Milionia Walker
Type species: glaucans Stoll, Moluccas.
Synonyms: Bizarda Walker (type species optima Walker = rawakensis
Quoy & Gaimar, New Guinea); Cnissocnema Bryk (type species neuhaussi
Bryk - callima Rothschild & Jordan, New Guinea).
This genus contains a diversity of species, most of which are
characterised by iridescent blue black facies, highlighted with bands of red,
orange, yellow or iridescent greenish blue. Most are found in the New Guinea
area and hence may be mimetic, so a generic definition is most reliably based on
structural characters, particularly of the male genitalia. (Holloway, 1984b)
The male antennae are ciliate; the eye is hairy in some species; the
forewing fovea is not present. The abdomen has a comb of setae on the third
sternite. In the genitalia the uncus is apically bifid. The tympanic cavi are
large. The gnathus is narrow, particularly over the apical fused part. The
dorsal surface of the tegumen has a mass of fine, deciduous setae that is most
dense towards the junction with the uncus. In some species, e.g. M. callima and
M. philippinensis Rothschild, the setae and their basal scars are more
robust. There is also usually a dense mass of setal hairs with a distinct
flexure on the interior of the valve towards the base (peniculus?), but this
feature is also seen in some Bracca taxa. The valve ornamentation
probably provides the best diagnosis. The group of more or less basally directed
setae marking the distal part of the cucullus is subapical and set in from the
margin of the valve; the sclerotised band from the cucullus to the sacculus
extends basad before looping back to meet the interior of the sacculus
sclerotisation at a row or group of robust setae. M.fulgida Vollenhoven
and a few other species have a digitate process with setae at the apex just
interior to the centre of the valve costa, and more extensive groups of spines
on the saccular sclerotisation which is expanded to subsume the central band.

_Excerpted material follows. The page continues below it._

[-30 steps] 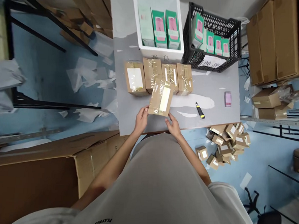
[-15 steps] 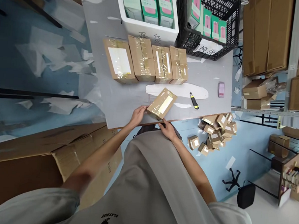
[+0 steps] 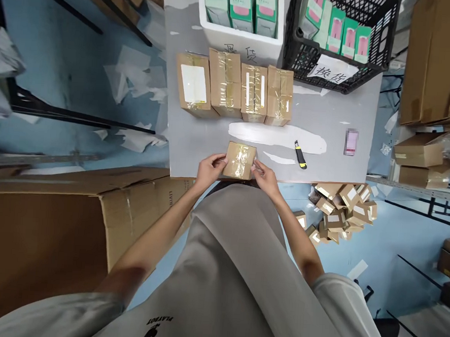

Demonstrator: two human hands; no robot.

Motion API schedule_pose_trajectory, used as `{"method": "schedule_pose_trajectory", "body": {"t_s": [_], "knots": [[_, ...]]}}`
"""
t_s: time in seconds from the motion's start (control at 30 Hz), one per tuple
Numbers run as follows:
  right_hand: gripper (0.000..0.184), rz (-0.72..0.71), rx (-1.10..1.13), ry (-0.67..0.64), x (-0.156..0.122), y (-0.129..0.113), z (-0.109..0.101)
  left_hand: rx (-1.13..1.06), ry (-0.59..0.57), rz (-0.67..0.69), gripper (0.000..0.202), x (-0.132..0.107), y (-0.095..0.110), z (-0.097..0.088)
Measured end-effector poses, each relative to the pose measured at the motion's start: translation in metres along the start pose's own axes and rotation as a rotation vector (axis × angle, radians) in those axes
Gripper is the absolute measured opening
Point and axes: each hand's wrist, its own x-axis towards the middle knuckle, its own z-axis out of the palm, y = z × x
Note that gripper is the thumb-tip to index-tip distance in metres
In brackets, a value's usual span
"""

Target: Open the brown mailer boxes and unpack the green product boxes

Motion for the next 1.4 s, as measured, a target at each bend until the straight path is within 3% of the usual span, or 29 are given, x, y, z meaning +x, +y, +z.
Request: {"method": "schedule_pose_trajectory", "body": {"t_s": [0.17, 0.4, 0.5, 0.6, 0.7, 0.8, 0.87, 1.0, 1.1, 1.27, 1.4], "knots": [[0.061, -0.026, -0.212, -0.024, 0.026, 0.013, -0.023, -0.088, 0.042, -0.069, 0.057, -0.017, -0.016, 0.033], [0.071, -0.203, -0.322, -0.054, 0.037, 0.018, -0.033, -0.074, 0.091, -0.003, 0.056, -0.014, -0.006, 0.056], [0.078, -0.265, -0.426, 0.021, 0.04, 0.016, -0.033, -0.122, -0.007, 0.072, 0.056, -0.006, 0.003, 0.069], [0.102, -0.213, -0.462, 0.108, 0.045, 0.02, -0.043, -0.169, -0.133, 0.125, 0.049, 0.003, 0.001, 0.084], [0.111, -0.133, -0.425, 0.161, 0.052, 0.03, -0.066, -0.097, -0.032, 0.025, 0.045, 0.014, -0.015, 0.097], [0.104, -0.071, -0.386, 0.184, 0.059, 0.043, -0.094, -0.086, 0.065, -0.204, 0.066, 0.027, -0.034, 0.109], [0.098, -0.046, -0.352, 0.192, 0.062, 0.05, -0.11, -0.151, 0.004, -0.279, 0.068, 0.034, -0.042, 0.118], [0.092, -0.007, -0.199, 0.148, 0.064, 0.065, -0.122, -0.256, -0.136, -0.245, 0.052, 0.038, -0.04, 0.133], [0.099, 0.006, -0.074, 0.06, 0.066, 0.077, -0.114, -0.272, -0.12, -0.22, 0.051, 0.033, -0.035, 0.123], [0.111, -0.121, 0.013, -0.111, 0.083, 0.092, -0.077, -0.233, 0.104, -0.197, 0.051, 0.024, -0.035, 0.069], [0.106, -0.15, -0.094, -0.21, 0.107, 0.102, -0.049, -0.181, 0.211, -0.252, 0.047, 0.027, -0.037, 0.039]]}}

The aedeagus usually has a single, reversed, robust cornutus on its tubular
vesica.
The female genitalia have a typical boarmiine bursa and signum but the
ostium is set well anterior to the eighth segment and there tends to be more
sclerotisation on the antevaginal lamella.
The life histories of a few species have been investigated, and some are
regarded as forestry pests. The indications are that the genus is a conifer
specialist, particularly on Podocarpaceae and Araucariaceae, southern hemisphere
families that extend north to eastern Asia (Tho, 1978; Wylie, 1974).
Wylie recorded M. isodoxa Prout as a major pest of Araucaria in
plantations in Papua New Guinea. He published details of the life history of
this continuously brooded species. The larvae are brown with yellow dorsal
stripes and oblique lateral bars on each segment. The biology of M. basalis Walker
is described below.
Many species are day-flying but others come to light at night The genus
is most diverse in the Australian tropics and attenuates westwards into the
Oriental tropics, with only a few species occurring in mainland Asia.
The genera Callhistia Druce and Eumilionia Thierry-Mieg,
associated with Milionia in the BMNH, are distinct. The male genitalia
are significantly different from those of Milionia, and both genera have
a pair of coremata between the 6th and 7th segments.